= Task statement =
Quote the listing below word for word, stopping after the line that contains "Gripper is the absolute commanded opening".

= Collected data =
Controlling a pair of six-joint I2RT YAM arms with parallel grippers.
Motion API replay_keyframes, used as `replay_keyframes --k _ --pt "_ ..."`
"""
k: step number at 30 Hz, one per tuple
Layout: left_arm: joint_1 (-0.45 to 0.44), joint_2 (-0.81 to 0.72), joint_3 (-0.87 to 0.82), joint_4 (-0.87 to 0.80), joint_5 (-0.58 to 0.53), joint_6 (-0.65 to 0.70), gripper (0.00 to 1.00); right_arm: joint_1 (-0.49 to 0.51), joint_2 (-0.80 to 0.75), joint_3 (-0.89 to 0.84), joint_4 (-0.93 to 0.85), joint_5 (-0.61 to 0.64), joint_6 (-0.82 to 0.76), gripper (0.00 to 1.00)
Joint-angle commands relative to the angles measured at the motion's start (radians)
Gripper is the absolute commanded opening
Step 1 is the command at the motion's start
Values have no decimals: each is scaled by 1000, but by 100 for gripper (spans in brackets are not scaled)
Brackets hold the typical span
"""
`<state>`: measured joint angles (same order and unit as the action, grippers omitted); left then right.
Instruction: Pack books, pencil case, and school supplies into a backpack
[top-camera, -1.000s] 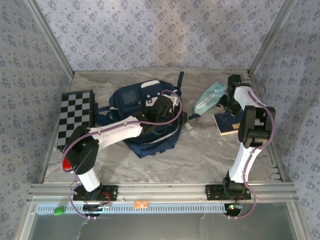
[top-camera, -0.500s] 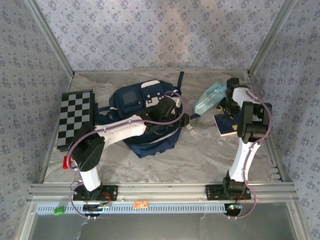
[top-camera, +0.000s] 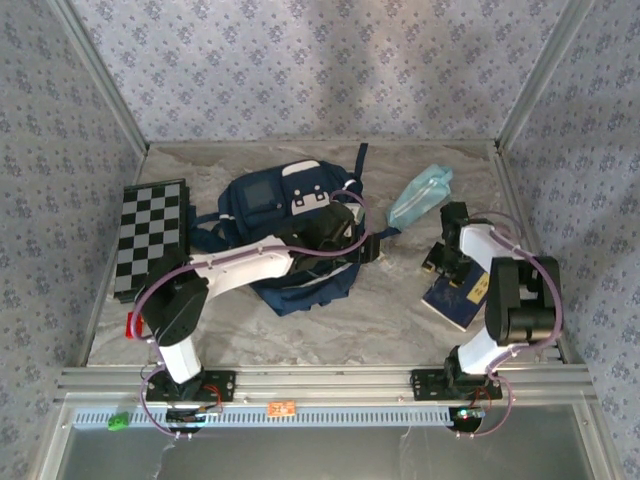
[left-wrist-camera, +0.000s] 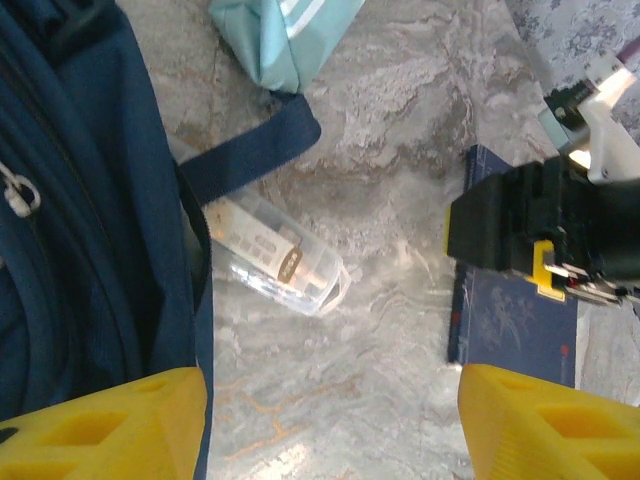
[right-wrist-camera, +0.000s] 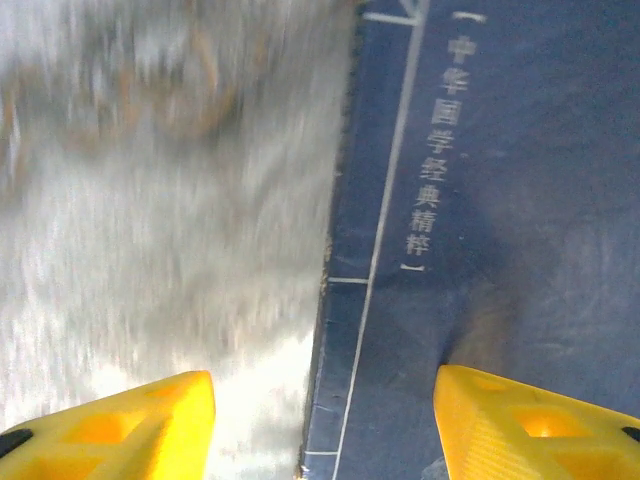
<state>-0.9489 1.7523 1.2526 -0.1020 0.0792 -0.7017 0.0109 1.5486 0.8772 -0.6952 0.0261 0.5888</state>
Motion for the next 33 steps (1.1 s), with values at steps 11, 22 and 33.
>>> replay_keyframes --k 11,22,33 --pt "-116 77 129 59 17 -82 68 -469 -210 -63 -12 -158 -52 75" --pt "-129 179 183 65 38 -145 67 -479 -4 -46 65 -310 -132 78" --pt "-131 176 73 47 -21 -256 59 -242 -41 -61 -8 -452 -152 70"
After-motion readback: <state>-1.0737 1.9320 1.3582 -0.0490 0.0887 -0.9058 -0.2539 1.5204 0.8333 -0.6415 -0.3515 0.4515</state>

= Task result =
Controlling a pair of six-joint I2RT YAM arms with parallel grippers.
Motion API replay_keyframes, used as `replay_keyframes --k _ --pt "_ ..."`
"""
k: step number at 30 Hz, one per tuple
Layout: left_arm: joint_1 (-0.45 to 0.44), joint_2 (-0.81 to 0.72), joint_3 (-0.87 to 0.82), joint_4 (-0.87 to 0.80), joint_5 (-0.58 to 0.53), joint_6 (-0.65 to 0.70), gripper (0.00 to 1.00); right_arm: joint_1 (-0.49 to 0.51), joint_2 (-0.80 to 0.75), joint_3 (-0.89 to 0.84), joint_4 (-0.93 to 0.85), joint_5 (-0.61 to 0.64), joint_6 (-0.82 to 0.76), gripper (0.00 to 1.00)
Joint-angle commands relative to the angles measured at the motion's start (radians)
Gripper is the absolute commanded opening

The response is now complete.